What is required: Would you copy the line that includes "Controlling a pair" and every line that follows it, down to the last line of the listing below, exactly as they stand?

Data:

=== Section Start ===

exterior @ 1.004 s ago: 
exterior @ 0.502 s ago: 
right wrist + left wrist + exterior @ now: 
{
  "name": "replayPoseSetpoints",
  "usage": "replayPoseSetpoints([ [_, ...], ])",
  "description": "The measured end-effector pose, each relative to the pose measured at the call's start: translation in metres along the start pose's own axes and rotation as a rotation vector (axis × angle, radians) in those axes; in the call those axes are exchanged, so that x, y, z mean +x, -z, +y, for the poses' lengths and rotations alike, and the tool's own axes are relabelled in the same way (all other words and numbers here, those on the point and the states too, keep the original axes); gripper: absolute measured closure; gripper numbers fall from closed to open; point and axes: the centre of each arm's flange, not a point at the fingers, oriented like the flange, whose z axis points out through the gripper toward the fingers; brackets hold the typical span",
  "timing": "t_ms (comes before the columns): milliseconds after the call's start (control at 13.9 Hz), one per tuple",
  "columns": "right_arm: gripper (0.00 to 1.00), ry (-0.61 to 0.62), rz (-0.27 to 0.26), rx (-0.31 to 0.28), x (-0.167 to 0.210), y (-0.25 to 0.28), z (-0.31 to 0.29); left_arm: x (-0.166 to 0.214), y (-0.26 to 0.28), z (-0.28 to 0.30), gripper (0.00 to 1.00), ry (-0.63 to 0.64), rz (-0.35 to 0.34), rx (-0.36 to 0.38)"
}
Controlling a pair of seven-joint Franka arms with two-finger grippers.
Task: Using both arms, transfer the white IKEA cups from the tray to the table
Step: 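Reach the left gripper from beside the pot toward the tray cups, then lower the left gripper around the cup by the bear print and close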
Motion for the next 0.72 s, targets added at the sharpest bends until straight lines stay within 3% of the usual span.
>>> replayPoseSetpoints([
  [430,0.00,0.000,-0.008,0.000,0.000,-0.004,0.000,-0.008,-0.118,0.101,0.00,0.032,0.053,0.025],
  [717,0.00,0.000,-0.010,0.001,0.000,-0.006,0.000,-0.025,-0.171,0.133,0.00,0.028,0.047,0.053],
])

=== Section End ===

Solution below:
Controlling a pair of seven-joint Franka arms with two-finger grippers.
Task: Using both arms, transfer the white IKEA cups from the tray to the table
Step: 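Reach the left gripper from beside the pot toward the tray cups, then lower the left gripper around the cup by the bear print and close
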Motion for the next 0.72 s, targets added at the sharpest bends until straight lines stay within 3% of the usual span.
>>> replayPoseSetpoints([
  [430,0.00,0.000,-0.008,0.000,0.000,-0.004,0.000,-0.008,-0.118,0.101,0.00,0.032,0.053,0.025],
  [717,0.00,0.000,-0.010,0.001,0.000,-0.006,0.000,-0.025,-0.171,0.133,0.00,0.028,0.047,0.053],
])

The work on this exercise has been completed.